Several (4) craters on Iapetus exhibit linear central peaks, the most prominent of which are ~15-35 km in length (Figs. 2.4b,c). These features may or may not indicate structural control, as it is also possible they formed by oblique or closely-spaced, similar- sized impactors. Linear central peaks are associated with highly oblique impacts such as Schiller on the Moon and certain craters on Mars (Schultz and Lutz-Garihan, 1982). The topographic profile of the longest linear peak (at ~12°N, 83°W) is provided in Giese et al. (2008, their Fig. 13) and shows that the peak is tallest at both ends. The likely formation mechanism was interpreted by them to be two central peaks that merged to form one elongated ridge. One or the linear peaks on the trailing side (~64°S, 270°W) has a hook on the eastern side giving it a “J” shape (Fig. 2.4c). The three most prominent examples of linear central peaks (out of 4 total) occur in somewhat elongated craters. At least one of the craters may have been affected by mass wasting, however, which could have caused or augmented the elongation (indicated in Fig. 2.4c).

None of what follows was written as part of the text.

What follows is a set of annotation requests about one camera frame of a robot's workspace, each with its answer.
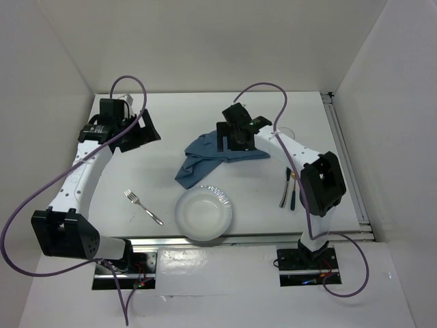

Nominally, such elongation would be prima facie evidence of a very oblique impact, or a closely spaced set of impacts, but without additional information it is hard to definitively assess the origin of these features (i.e., with respect to oblique impact, ejecta facies are too degraded to be discerned).

Secondary crater chains (class 5).

A particular lineament was classified as a secondary crater chain if it had the morphology expected of multiple small impacts in a row and was obviously radial to a nearby, large crater (one large example is shown in Fig. 2.6). Because secondary crater chains would not reveal information about the stress field, mapping of these features was

not exhaustive in this work. Several long features on the leading hemisphere appear to be radial to the large (~350-km-diameter) basin Falsaron (centered near 30°N, 90°W) and overprint the equatorial ridge, lending more confidence to the interpretation that they are of an impact origin.